Notice to civic bodies on ban on selling food in the open
New Delhi: The Delhi High Court Wednesday issued notice to the city`s civic agencies on a plea seeking quashing of notifications prohibiting for six months vendors from selling food or drinks that are exposed to dust to curb the spread of diseases in summer.
A division bench of Justice B.D. Ahmed and Justice Sidharth Mridul sought response from the civic bodies by Aug 5, and also refused to stay the notifications issued March 20 and 24.
"Notice issued to civic agencies. We are not staying the notifications as you (petitioner) have come after four months, now only two months are left," the bench said.
The public interest litigation (PIL) was filed by the National Association of Street Vendors of India (NASVI) through advocate Prashant Bhushan, asking the court to restrain public notifications of the Municipal Corporation of Delhi (MCD) that restrained open sale and preparation of cut-fruits and sugarcane juice.
Threatened by an outbreak of any dangerous disease, the MCD prohibited the sale and preparation of any food article exposed to dust and flies.
Appearing for street vendors, advocate Ramesh Mishra told the court that the notifications were issued "merely on whims and fancies" of the commissioners with the recital that Delhi usually experiences outbreak of cholera.
The notifications prohibiting sale of any food and drink article exposed to dust and flies was "vague and arbitrary", Mishra added.
"It gives unbridled power in the hands of municipal authorities which is liable to harass the street vendors. The notifications do not lay down any guideline for hygienic sale and preparation of food articles by street vendors, violation of which can be made punishable under the impugned orders," the lawyer said.
The plea said that in such circumstances, as street vendors usually operate in open spaces, all street vendors selling or preparing any food or drink article have become vulnerable to punishment and harassment on whims and fancies of municipal authorities.
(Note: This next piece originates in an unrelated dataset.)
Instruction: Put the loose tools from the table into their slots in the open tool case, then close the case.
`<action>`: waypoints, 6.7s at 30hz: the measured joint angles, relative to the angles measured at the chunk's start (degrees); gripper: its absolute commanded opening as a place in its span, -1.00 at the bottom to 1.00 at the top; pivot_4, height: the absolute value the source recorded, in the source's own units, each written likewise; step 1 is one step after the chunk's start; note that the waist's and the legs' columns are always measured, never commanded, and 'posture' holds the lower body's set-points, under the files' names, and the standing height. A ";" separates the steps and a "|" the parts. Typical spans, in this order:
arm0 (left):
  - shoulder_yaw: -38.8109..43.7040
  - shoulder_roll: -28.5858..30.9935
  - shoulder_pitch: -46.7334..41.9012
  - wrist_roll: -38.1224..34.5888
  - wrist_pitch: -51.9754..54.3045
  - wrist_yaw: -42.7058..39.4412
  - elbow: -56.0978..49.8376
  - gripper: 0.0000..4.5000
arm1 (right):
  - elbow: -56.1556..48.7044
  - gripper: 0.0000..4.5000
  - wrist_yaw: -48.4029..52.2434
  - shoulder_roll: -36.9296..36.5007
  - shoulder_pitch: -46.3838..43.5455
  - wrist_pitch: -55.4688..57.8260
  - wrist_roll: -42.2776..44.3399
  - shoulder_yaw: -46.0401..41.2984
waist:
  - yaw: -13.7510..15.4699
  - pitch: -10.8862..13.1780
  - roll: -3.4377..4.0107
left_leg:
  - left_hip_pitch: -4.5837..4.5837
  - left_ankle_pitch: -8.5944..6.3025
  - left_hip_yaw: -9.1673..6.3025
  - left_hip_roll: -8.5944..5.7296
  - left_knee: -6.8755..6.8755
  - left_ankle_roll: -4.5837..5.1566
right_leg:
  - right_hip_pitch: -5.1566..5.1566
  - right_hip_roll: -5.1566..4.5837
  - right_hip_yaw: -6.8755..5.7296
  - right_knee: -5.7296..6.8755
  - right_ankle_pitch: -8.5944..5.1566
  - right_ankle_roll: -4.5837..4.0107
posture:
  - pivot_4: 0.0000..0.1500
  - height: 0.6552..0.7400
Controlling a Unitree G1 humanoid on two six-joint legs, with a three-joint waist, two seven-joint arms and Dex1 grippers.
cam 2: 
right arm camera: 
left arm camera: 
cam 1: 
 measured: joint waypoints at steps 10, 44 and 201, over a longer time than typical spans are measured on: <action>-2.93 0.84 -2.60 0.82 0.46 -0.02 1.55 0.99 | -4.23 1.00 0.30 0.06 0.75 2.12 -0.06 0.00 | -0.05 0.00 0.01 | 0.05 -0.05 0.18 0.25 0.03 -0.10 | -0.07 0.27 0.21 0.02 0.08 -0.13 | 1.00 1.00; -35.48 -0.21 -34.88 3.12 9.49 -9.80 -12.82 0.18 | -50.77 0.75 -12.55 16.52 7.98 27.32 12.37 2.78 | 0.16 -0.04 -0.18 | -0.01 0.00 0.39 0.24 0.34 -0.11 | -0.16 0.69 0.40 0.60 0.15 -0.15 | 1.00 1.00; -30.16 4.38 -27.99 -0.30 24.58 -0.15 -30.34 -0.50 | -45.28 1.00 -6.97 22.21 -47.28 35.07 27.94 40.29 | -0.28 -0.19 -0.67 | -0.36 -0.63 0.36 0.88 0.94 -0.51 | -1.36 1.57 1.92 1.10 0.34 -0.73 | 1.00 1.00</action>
There is no relevant material to suggest that food and drink articles specified in the public notices are causing cholera, said the plea.
Before imposing any such restriction, the sample of the food articles ought to be sent for research and checked thoroughly to prove that the particular food article contains the bacteria responsible for the outbreak of cholera, it added.
The petition further said there was no mention of any such reports of any survey or research conducted by the municipal bodies in the impugned public notices.